A la fin de son apprentissage, et dès lors qu'il eut retrouvé les siens, il s'y présenta, sans attendre. Il avait toqué à la porte, trop impatient pour attendre croiser quelqu'un, trop étranger, à présent pour entrer sans y être invité. Cliquetis de loquet, visage interloqué, puis joie, et vagues de larmes. Sa mère l'accueillit avec le bonheur simple de ceux qui ont été trop longtemps séparés et la maison fut le théâtre de retrouvailles émouvantes pendant quelques heures. Il accueillit avec bonheur l'annonce concernant sa sœur qui avait rejoint l'académie des dessinateurs et qui, si elle donnait peu de nouvelles, tentait d'écrire à leurs parents dès qu'elle le pouvait.
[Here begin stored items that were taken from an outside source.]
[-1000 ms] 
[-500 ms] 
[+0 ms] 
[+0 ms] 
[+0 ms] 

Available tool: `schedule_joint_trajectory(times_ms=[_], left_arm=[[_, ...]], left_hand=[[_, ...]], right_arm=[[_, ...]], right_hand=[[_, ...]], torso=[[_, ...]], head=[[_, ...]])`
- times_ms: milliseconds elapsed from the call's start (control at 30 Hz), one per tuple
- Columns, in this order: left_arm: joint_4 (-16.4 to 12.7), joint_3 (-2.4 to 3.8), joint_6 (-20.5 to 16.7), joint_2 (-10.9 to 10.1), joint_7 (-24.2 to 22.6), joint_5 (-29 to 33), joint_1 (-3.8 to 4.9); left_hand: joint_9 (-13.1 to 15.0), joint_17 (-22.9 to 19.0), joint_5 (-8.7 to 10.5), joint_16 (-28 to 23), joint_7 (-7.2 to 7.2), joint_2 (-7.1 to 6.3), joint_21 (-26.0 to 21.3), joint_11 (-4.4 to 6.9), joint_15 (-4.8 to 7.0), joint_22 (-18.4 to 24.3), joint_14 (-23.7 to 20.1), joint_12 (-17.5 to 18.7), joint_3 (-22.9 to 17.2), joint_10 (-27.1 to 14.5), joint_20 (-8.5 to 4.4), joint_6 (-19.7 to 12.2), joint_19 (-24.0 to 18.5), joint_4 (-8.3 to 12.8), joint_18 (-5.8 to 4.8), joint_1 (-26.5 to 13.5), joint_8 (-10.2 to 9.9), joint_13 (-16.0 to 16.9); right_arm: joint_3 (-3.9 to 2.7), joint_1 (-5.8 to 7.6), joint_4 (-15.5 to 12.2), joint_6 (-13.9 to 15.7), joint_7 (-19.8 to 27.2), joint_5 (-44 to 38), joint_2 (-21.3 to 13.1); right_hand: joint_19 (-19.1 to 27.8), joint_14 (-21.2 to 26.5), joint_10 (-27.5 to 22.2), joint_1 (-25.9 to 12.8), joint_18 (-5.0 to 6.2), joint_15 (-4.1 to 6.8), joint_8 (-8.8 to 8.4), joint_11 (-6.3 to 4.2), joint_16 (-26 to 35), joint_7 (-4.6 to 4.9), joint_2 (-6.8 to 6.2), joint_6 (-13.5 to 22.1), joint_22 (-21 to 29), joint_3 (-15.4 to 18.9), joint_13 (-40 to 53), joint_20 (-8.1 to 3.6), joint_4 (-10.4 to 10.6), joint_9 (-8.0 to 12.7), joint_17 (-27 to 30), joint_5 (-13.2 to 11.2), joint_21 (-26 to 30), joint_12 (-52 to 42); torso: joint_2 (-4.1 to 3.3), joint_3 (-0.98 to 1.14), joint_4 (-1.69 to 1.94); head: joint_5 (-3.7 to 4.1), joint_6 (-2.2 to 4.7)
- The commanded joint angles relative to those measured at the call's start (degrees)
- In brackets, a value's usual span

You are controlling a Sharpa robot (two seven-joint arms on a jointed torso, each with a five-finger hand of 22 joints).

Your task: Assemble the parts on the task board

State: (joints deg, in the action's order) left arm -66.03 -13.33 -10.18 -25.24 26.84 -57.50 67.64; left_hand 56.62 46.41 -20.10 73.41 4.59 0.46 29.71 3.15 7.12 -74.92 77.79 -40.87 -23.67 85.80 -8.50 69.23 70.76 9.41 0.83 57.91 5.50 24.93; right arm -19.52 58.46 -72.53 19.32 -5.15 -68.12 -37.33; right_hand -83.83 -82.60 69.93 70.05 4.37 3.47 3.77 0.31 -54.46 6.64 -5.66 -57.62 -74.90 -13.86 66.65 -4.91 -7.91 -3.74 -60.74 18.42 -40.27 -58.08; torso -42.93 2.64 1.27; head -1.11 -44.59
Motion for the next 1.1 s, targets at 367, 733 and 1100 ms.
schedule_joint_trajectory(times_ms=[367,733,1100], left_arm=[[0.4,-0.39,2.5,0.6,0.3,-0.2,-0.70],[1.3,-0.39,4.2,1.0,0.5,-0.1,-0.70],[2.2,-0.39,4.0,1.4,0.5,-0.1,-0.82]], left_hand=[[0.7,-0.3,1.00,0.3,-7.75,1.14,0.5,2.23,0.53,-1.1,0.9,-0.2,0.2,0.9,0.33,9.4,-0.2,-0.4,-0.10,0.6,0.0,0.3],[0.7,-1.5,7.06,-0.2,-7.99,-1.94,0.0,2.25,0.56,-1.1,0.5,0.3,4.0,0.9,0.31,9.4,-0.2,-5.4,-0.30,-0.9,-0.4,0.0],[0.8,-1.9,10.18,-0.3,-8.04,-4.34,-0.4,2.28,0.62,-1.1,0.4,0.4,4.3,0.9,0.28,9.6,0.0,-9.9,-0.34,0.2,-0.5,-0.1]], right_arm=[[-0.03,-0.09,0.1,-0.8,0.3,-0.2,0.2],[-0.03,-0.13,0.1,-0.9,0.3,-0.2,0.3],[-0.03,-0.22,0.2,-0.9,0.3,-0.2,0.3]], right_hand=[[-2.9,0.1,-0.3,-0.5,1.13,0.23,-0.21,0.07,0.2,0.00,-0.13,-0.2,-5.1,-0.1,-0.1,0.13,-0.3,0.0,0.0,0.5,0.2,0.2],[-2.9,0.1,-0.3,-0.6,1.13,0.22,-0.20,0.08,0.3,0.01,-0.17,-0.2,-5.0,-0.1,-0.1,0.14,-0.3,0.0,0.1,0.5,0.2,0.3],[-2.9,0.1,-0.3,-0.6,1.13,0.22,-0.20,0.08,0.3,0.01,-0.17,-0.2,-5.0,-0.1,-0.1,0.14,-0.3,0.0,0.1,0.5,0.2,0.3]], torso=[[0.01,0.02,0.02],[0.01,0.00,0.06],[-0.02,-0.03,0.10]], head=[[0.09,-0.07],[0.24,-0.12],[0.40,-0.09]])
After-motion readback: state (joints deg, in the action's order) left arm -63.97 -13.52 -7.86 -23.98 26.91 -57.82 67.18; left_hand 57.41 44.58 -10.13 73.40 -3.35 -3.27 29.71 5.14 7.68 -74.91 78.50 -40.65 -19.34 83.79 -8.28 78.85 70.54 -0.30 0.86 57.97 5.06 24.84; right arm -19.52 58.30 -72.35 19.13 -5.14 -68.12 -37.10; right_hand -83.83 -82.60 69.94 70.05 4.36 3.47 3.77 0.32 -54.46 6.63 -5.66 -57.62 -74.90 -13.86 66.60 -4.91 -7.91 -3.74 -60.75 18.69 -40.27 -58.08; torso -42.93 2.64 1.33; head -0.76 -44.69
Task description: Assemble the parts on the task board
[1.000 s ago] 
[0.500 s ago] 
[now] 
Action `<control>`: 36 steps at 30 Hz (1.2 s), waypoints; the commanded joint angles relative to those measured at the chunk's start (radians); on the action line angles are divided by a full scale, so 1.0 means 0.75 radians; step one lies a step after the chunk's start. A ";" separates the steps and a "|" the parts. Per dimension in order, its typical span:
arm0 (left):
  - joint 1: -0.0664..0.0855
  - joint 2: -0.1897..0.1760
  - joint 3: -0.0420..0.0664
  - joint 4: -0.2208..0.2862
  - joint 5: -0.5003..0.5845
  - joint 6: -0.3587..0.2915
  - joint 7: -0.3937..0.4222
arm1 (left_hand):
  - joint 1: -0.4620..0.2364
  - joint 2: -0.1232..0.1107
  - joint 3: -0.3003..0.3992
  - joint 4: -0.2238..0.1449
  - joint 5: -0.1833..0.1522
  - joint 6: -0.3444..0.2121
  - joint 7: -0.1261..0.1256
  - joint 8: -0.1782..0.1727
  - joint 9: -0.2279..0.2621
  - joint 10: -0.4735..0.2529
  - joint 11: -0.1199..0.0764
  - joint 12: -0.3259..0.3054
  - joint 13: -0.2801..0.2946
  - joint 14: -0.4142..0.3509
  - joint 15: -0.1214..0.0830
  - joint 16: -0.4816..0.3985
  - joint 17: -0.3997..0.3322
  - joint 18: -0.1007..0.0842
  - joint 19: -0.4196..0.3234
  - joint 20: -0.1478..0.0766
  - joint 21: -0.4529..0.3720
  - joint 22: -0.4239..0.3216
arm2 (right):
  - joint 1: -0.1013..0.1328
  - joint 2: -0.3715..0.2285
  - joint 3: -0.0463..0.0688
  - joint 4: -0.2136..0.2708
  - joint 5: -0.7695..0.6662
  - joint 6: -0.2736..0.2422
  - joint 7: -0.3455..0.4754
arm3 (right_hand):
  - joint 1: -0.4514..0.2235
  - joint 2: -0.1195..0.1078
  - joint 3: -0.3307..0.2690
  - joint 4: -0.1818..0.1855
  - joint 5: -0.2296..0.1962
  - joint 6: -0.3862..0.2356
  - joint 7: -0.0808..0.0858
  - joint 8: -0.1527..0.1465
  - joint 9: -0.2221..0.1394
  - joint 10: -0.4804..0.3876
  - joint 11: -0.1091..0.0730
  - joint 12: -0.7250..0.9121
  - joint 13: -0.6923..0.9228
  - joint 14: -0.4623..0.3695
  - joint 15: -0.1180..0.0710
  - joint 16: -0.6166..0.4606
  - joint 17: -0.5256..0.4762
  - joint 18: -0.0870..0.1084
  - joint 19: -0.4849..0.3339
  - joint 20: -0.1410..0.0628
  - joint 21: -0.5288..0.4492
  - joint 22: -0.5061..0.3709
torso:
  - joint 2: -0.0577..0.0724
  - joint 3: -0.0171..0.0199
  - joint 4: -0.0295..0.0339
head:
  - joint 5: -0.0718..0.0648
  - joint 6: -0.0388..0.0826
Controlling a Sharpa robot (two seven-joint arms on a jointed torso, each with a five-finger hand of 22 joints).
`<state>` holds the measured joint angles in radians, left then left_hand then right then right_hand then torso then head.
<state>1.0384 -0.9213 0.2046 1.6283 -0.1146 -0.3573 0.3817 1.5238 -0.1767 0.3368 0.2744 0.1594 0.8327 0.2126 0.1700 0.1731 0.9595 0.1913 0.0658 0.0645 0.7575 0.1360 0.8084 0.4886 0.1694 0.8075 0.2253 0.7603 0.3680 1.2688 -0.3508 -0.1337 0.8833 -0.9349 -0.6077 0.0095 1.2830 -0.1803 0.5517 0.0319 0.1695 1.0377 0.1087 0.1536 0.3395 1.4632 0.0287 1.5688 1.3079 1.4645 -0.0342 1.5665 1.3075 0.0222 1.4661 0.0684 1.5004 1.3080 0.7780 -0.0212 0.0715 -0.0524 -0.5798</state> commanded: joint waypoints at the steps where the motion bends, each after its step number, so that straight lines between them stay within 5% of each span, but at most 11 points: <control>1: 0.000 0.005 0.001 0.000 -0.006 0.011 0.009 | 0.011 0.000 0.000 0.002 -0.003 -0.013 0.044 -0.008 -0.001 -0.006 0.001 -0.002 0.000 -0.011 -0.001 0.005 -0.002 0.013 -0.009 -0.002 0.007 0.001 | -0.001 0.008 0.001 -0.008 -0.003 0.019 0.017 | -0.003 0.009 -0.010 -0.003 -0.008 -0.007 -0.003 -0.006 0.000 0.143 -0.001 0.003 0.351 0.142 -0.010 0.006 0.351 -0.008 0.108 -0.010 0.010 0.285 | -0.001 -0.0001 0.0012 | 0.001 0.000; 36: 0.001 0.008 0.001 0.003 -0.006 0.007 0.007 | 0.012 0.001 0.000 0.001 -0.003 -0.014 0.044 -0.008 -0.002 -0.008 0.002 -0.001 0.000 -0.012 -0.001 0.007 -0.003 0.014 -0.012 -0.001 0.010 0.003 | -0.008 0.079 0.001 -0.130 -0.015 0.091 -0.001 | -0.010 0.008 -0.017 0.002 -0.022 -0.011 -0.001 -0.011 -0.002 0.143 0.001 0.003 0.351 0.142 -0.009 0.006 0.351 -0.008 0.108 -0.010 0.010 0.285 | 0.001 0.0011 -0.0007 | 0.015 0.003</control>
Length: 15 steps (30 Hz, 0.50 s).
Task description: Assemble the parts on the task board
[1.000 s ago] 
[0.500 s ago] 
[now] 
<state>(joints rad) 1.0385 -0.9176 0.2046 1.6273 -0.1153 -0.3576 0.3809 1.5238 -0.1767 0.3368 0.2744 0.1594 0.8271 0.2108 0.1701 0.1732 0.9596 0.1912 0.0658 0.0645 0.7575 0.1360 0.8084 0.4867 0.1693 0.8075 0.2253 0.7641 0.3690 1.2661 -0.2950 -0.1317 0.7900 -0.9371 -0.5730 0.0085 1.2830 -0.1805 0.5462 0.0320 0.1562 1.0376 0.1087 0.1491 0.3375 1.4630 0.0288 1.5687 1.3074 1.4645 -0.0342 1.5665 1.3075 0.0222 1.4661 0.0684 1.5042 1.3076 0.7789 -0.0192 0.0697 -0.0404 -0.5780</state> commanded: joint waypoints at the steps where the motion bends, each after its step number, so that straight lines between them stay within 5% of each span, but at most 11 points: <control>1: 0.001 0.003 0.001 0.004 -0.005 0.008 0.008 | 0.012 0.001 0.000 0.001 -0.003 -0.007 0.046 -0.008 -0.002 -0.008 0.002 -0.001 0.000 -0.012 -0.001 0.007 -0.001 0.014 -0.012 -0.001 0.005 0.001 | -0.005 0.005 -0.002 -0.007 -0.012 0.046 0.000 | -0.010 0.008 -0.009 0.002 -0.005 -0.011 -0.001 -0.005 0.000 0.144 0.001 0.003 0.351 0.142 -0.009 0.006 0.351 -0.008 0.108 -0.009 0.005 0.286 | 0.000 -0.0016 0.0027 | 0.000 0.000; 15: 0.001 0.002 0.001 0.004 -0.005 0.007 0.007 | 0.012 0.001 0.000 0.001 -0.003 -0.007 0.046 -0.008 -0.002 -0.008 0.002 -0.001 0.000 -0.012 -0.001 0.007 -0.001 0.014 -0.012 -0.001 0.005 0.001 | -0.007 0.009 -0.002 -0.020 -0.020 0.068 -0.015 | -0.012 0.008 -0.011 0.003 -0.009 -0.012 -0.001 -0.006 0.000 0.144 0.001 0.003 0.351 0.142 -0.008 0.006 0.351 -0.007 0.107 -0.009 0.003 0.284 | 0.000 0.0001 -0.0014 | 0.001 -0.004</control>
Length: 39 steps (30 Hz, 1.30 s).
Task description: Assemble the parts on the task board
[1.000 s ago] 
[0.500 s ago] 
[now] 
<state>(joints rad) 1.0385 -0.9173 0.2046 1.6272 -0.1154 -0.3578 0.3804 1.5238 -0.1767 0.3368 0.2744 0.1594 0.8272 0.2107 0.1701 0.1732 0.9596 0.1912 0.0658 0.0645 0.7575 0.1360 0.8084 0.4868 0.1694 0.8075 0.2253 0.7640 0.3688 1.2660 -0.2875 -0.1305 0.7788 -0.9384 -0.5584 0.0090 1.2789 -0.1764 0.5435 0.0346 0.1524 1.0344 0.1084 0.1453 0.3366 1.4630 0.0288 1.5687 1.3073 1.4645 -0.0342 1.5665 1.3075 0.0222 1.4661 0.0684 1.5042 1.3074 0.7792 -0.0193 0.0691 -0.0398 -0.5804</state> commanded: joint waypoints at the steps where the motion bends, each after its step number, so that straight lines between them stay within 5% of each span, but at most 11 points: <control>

Mais les nouvelles furent troublées et rapidement, les sourires s'effacèrent. Ils lui contèrent les déboires de son frère et alors, il tenta de le prendre avec lui; de le guider sur cette voie, comme lui-même l'avait été. Il ne récolta que colère et rejet, de cet enfant qu'il avait tant aimé. Leurs chemins semblèrent se séparer pour ne plus se croiser, pendant de longues et tristes années.
"craindre le pire
suffoquer dans la nuit
apprendre à s'ouvrir."
Le Chaos. Il avait préféré à son frère, à la vie qu'ils avaient connu, au bonheur, le chaos. Il leur avait préféré la mort. Nel accusa longuement le coup de la nouvelle qui lui était parvenue par courrier de sa sœur. Jasper était un pirate, et elle n'avait plus eu de nouvelles de lui depuis son départ du village. Que devenait-il? Était-il dans les rangs de ceux qui essayaient d'infester l'empire pour le détruire? Il y pensait énormément, retenant ses émotions pour ne pas qu'elles le débordent, comme cela était parfois le cas dans les moments où il ne parvenait plus à les contenir. Il apprenait encore sur lui-même, et il aurait très probablement à le faire toute sa vie. Il y pensait, mais en pointillés, car sa vie venait de prendre un chemin inattendu. Elle s'appelait Iris et poser les yeux sur elle avait scellé son destin au sien, irrémédiablement, sans qu'il ne puisse réellement s'en détourner. Iris, brisée, éreintée, presque éthérée, qui ignorait la lumière qu'elle portait en elle, qui ne voyait pas combien elle était belle, combien elle était lumineuse et il n'avait rencontré auparavant de personne plus à même d'arpenter la voie. Il gagna sa confiance, sans trop savoir si elle lui serait jamais totalement acquise et ensemble, ils progressèrent sur ce qui avait été pavé pour elle.
voile qui recouvre tout
mais qui n'étouffe rien
chez celle qui est.
Il l'accompagna dans tous les questionnements, les doutes, les peurs qui l'avaient lui-même agité, avec la conscience que peut-être il ne rencontrerait plus jamais d'apprentie comme elle, savourant avec elle la moindre journée passée. Et quand vint la fin il s'aperçut que le fil de ses pensées rejoignait souvent son chemin, même s'il ignorait où elle était, ce qu'elle faisait, elle était là, partout avec lui, dans le moindre bruissement du monde, dans chaque souffle échangé, chaque brise l'éveillant au petit matin.